Thursday, December 4, 2008

Kyoto



Minister announces in House of Commons that Anguilla is not a party to the UK ratification of the Kyoto Protocol. As every Anguillian schoolchild knows, the greenhouse gasses consist of carbon dioxide, methane, nitrous oxide, hydrofluorocarbons (HFCs), perfluorocarbons (PFCs), and sulphur hexafluoride.



The UK is obliged to report on its and its dependencies’ and territories’ emissions under the Kyoto Protocol. The Protocol was adopted on 11 December 1997 in Kyoto, Japan, and came into force on 16 February, 2005. This is a protocol to the United Nations Framework Convention on Climate Change (FCCC). It is an international treaty that was produced at the UN Conference on Environment and Development. The Earth Summit, as it is informally known, was held in Rio de Janeiro in 1992. The treaty is intended to achieve stabilization of greenhouse gas concentrations in the atmosphere at a level that would prevent dangerous anthropogenic interference with the climate system. That means caused by humans, mainly by burning coal, oil, and other inflammable material.

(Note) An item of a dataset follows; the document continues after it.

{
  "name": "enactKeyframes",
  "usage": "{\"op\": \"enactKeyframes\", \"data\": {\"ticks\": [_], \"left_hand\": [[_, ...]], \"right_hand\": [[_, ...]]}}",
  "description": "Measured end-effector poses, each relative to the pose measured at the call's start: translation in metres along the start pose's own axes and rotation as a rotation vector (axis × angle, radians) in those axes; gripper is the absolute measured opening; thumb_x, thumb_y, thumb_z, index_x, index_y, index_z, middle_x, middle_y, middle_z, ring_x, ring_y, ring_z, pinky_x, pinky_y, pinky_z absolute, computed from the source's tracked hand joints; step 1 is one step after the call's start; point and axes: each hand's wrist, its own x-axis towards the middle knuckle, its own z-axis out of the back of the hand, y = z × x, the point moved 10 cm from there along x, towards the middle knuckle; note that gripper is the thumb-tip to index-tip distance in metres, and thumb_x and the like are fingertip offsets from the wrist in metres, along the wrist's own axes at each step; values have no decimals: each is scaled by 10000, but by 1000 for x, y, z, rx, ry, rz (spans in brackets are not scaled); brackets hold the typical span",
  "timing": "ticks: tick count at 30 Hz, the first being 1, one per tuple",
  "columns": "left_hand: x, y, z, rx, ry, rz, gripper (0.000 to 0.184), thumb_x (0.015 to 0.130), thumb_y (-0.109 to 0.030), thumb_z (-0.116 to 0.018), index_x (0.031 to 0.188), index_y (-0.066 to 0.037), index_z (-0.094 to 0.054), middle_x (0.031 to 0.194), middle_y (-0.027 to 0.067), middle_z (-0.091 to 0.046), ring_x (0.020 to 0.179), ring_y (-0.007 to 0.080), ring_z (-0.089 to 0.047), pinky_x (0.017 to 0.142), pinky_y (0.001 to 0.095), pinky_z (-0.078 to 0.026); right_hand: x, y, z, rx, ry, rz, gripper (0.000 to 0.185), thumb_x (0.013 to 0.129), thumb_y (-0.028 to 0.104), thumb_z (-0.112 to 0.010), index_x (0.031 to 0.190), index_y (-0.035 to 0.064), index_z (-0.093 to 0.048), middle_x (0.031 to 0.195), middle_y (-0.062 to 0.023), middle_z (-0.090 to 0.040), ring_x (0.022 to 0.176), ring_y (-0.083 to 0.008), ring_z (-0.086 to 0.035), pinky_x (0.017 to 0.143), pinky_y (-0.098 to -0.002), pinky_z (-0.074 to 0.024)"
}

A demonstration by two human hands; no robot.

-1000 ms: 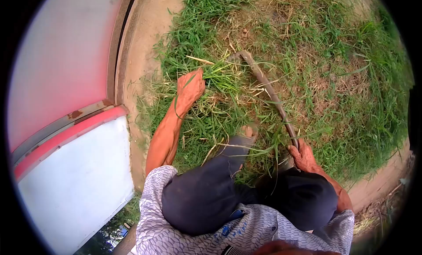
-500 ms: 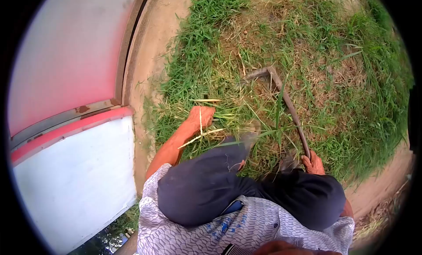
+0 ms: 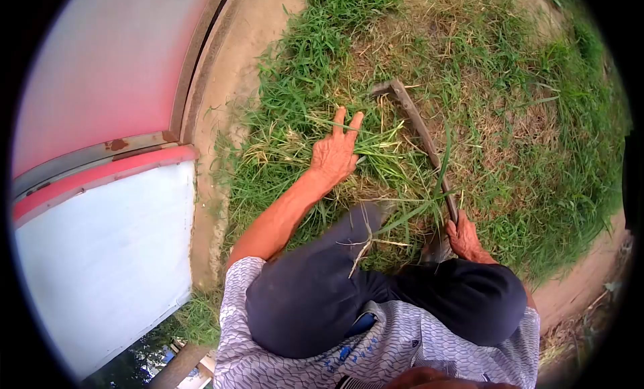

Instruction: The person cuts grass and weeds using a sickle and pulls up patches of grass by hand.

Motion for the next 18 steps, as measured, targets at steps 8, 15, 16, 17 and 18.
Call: {"op": "enactKeyframes", "data": {"ticks": [8,15,16,17,18], "left_hand": [[53,51,-47,131,72,98,545,743,-254,-678,1157,51,-500,962,247,-622,692,319,-670,560,380,-530],[14,40,-53,-182,278,-224,144,720,-149,-579,750,-32,-501,568,144,-492,519,307,-504,512,449,-414],[-15,23,-67,-241,362,-294,121,722,-123,-552,774,-30,-493,560,140,-457,512,308,-481,504,447,-408],[-31,13,-71,-217,401,-338,106,717,-108,-553,781,-32,-516,545,124,-459,507,302,-503,511,441,-431],[-20,22,-62,-182,315,-263,99,719,-100,-556,788,-33,-530,597,137,-494,520,301,-523,502,426,-431]], "right_hand": [[43,47,29,170,-112,65,334,932,318,-521,1023,9,-432,704,-259,-576,647,-452,-574,582,-498,-441],[-47,-36,11,-10,88,-172,353,917,332,-535,1046,21,-431,784,-325,-576,776,-529,-566,666,-556,-433],[-64,-49,14,1,98,-218,360,912,349,-549,1021,21,-446,756,-287,-574,715,-498,-562,646,-528,-432],[-68,-51,16,2,104,-217,360,912,349,-549,1021,21,-446,756,-287,-574,715,-498,-562,646,-528,-432],[-66,-50,22,57,61,-202,366,907,354,-561,1011,20,-453,746,-269,-569,683,-475,-550,630,-511,-430]]}}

As of 2008, 183 countries, including the UK on behalf of itself and its dependencies and territories, have ratified the protocol.

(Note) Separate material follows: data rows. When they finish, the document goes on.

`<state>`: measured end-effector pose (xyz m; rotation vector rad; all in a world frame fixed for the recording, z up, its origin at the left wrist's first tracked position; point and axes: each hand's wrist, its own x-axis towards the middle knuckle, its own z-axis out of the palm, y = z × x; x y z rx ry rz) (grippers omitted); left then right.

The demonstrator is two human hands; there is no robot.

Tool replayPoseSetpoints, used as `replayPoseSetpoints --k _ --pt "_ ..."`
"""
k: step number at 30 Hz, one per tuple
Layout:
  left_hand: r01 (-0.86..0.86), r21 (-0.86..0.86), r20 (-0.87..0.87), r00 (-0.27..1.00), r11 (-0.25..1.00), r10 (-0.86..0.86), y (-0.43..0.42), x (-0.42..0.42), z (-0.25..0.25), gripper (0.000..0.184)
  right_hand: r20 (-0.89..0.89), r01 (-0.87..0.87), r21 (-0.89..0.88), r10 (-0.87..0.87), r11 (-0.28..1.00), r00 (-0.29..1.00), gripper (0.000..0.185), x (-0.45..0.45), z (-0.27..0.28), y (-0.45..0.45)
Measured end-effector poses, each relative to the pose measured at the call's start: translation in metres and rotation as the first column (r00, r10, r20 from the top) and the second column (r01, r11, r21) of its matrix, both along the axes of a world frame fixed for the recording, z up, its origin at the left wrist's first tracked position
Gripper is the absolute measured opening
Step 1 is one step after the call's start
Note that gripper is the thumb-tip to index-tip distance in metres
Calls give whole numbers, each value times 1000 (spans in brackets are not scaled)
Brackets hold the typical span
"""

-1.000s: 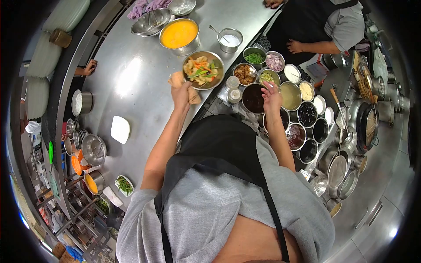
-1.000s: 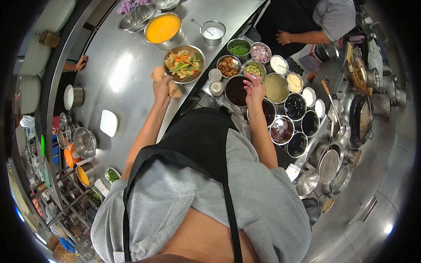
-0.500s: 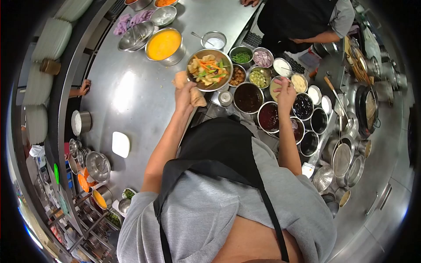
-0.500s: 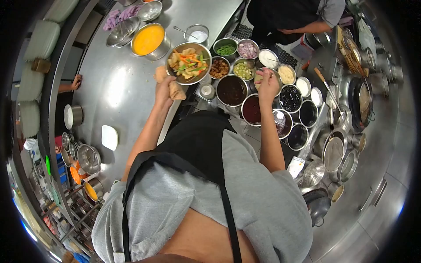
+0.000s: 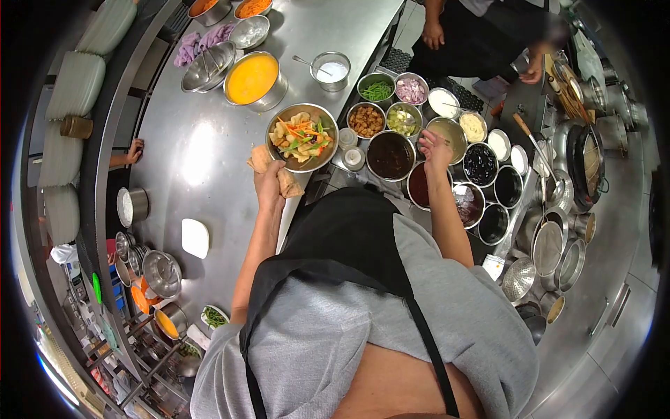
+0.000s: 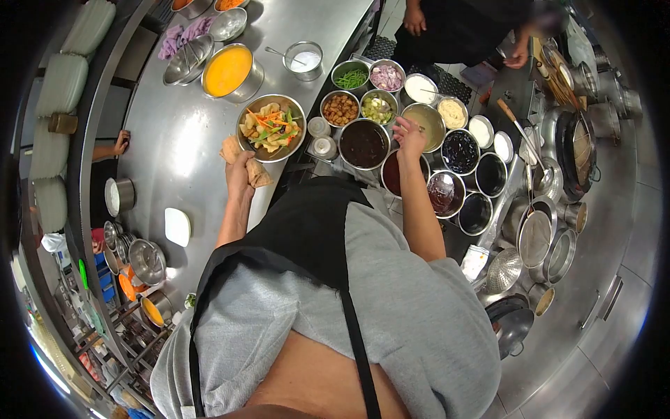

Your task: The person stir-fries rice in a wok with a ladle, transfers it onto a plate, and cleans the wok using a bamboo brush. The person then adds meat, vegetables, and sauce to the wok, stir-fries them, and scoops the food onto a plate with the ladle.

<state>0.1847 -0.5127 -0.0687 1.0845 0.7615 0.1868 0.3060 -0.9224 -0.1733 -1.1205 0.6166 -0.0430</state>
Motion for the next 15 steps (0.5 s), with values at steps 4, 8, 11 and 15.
replayPoseSetpoints --k 4,8,11,15 --pt "4 15 39 999 1000 -4 0 9 -5 37 -35 -17 129 22 992 999 33 -15 27 -13" --pt "36 76 22 999 996 -38 -19 32 17 45 99 -156 128 144 979 985 35 -25 110 12" --pt "52 92 85 995 994 -60 -38 52 19 47 282 -296 24 278 955 918 38 -33 176 53" --pt "96 -32 158 983 995 -90 -57 62 22 45 332 -60 -326 173 944 927 41 -26 168 64"
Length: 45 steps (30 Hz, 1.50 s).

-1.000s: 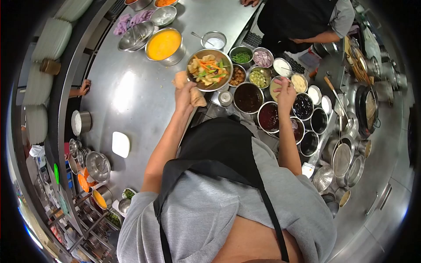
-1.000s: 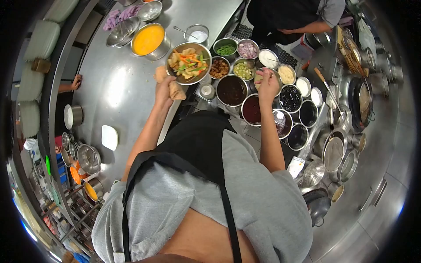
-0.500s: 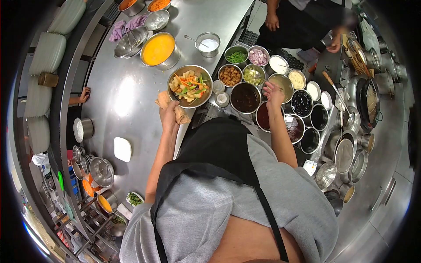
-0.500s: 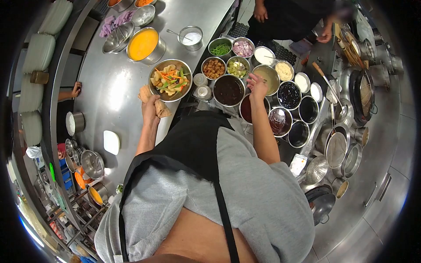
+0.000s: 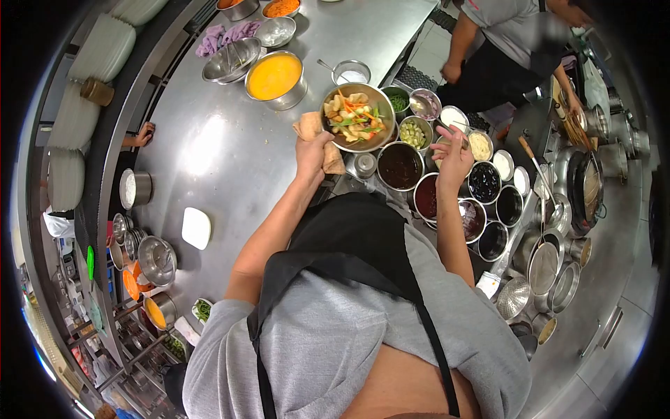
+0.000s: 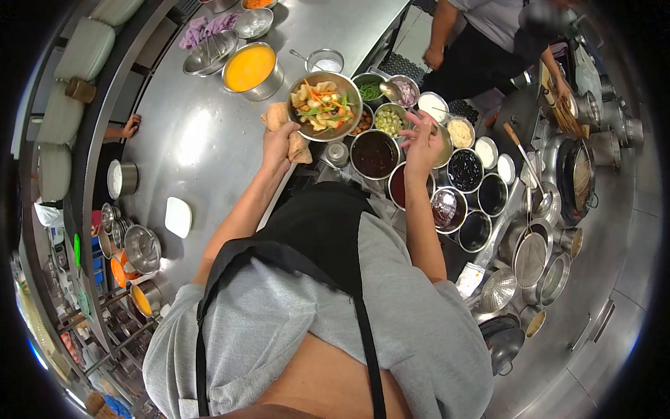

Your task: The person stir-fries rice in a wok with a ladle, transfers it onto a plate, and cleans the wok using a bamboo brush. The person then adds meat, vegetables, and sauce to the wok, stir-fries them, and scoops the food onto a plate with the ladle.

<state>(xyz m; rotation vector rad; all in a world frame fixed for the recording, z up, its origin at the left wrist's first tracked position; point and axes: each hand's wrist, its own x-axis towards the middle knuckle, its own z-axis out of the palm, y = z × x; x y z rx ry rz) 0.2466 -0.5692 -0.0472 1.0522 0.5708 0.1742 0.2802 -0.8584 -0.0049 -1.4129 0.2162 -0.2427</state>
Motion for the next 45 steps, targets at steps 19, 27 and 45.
replayPoseSetpoints --k 19,27,45 --pt "510 -93 -54 855 855 -515 -34 -81 47 48 -574 94 111 -13 989 819 15 -291 -108 -52" --pt "816 -71 -89 567 573 -819 -163 -139 51 42 -764 912 227 -519 342 384 45 -603 -163 -103" --pt "940 336 150 -110 -54 -983 -652 -357 109 54 -311 737 668 -861 103 403 24 -729 11 -316"
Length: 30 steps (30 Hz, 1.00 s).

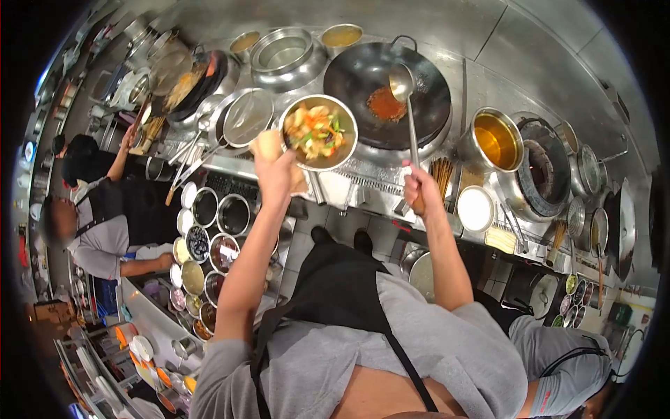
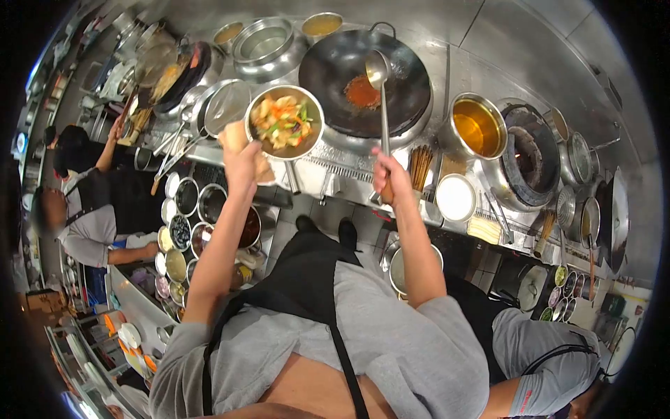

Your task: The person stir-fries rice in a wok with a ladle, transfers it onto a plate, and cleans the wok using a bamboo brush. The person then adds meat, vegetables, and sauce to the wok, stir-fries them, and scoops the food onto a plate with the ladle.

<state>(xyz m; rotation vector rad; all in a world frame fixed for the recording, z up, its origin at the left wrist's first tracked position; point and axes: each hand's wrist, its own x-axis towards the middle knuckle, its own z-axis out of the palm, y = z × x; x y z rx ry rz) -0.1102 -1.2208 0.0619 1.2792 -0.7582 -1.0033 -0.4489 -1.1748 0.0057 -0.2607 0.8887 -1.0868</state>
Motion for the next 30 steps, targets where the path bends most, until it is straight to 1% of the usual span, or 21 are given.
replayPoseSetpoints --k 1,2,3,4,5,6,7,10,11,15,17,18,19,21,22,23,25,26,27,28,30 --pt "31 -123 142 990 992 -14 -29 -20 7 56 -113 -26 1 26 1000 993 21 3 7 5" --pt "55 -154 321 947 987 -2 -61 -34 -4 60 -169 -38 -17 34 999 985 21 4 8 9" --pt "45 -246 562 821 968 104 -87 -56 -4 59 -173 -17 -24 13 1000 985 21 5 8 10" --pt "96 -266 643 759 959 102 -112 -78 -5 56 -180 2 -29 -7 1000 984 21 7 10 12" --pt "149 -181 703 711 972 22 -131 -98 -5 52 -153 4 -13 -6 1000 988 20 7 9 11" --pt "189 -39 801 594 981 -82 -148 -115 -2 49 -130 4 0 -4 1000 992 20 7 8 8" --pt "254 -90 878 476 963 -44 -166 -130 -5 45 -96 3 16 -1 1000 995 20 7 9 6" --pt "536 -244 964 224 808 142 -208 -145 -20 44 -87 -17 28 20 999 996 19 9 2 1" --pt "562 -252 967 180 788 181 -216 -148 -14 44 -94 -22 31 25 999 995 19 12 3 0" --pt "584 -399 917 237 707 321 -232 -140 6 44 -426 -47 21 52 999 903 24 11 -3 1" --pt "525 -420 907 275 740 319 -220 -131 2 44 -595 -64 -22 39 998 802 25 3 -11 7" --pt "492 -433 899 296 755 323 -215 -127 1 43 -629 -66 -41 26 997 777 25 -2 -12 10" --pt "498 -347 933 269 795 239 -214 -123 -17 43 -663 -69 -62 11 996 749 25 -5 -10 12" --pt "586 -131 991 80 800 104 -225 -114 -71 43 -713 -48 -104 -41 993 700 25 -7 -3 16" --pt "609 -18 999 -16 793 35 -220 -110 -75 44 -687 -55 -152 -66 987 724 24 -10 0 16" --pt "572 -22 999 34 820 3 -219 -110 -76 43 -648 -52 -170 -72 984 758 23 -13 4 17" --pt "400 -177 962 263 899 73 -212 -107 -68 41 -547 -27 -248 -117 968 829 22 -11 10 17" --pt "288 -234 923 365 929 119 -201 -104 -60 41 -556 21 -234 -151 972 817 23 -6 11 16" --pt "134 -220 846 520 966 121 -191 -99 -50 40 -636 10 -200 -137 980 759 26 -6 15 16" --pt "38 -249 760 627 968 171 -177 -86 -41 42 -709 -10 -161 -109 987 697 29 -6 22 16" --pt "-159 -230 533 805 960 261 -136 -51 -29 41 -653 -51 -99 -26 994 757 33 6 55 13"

Someone has drawn to my attention that, in answer to a question asked in the House of Commons on 26 November 2008, Joan Ruddock, the Minister for Energy and Climate Change, has indicated that Anguilla is not included as a party to the UK ratification of the Kyoto Protocol. Bermuda, Cayman Islands, Gibraltar and Montserrat, for example, are there. But, not Anguilla. What reason, I wonder, could there be for that? [A search of wildlife and environment treaties indicates Kyoto is not the only one.]



Perhaps it is just as well. I might otherwise be overwhelmed by guilt about burning my light household garbage and garden cuttings, as I have religiously done every week for the past 26 years.